→ **ABOUT THIS TASK**
If a line in the records below contains "orange", copy that line.

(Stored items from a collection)
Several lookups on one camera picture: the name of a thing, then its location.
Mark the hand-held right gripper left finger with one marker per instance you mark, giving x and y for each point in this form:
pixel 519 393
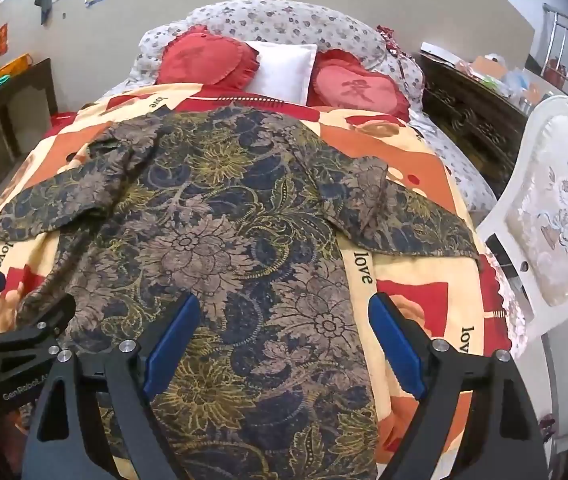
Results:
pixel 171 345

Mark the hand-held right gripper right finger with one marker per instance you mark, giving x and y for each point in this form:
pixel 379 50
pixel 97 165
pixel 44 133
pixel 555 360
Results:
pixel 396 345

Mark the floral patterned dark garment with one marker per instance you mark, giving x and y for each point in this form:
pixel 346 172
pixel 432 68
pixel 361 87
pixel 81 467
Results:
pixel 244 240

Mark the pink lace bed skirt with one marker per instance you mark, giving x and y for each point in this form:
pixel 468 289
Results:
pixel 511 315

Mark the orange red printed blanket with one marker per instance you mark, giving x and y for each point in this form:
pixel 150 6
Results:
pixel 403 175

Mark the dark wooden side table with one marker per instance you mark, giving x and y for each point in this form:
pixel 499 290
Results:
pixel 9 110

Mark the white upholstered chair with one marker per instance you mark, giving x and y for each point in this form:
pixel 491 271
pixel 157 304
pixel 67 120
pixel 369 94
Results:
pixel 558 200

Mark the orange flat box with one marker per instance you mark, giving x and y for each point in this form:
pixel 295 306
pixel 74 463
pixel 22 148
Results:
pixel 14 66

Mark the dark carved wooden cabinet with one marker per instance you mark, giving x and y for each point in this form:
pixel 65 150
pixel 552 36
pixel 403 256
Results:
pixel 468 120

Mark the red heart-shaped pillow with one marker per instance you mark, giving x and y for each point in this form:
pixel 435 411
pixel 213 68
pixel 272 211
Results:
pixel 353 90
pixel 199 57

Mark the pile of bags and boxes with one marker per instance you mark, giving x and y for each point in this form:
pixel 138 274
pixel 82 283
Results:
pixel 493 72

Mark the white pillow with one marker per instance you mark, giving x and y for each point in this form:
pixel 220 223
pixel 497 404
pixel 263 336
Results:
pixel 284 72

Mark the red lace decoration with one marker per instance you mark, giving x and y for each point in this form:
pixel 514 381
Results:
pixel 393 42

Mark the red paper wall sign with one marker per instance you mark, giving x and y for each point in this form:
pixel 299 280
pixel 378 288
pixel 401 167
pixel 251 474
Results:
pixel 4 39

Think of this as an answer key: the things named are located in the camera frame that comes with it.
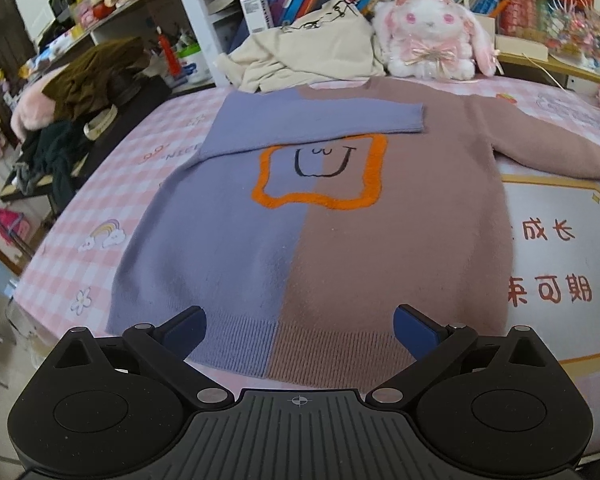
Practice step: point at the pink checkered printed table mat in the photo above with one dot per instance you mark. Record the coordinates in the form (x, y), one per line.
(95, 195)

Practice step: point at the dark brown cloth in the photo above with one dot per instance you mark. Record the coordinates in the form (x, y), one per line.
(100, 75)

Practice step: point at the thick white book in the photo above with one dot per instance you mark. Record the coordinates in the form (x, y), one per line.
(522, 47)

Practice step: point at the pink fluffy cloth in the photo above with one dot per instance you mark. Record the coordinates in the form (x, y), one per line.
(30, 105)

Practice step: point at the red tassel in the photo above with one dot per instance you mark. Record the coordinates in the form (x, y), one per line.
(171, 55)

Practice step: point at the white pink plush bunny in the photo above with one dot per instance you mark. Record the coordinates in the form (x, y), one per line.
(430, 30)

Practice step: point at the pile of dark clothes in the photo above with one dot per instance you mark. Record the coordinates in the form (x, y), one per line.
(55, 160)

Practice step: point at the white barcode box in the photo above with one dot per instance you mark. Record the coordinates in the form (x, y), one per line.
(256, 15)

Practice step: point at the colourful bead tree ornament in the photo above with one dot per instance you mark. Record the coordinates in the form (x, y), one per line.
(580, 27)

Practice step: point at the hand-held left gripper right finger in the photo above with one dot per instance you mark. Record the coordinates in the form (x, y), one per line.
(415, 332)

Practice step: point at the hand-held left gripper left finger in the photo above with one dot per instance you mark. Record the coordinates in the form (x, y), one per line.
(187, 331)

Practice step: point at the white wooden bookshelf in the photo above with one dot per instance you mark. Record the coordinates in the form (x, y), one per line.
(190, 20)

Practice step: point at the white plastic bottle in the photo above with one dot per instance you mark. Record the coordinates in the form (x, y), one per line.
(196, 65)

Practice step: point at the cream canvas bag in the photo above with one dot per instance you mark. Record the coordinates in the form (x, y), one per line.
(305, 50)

→ **SOLUTION TO THIS PROBLEM**
Mark the orange red printed blanket with one marker per instance you mark, giving x and y for each point in this form:
Mark the orange flat box with one marker per instance you mark, giving x and y for each point in this form:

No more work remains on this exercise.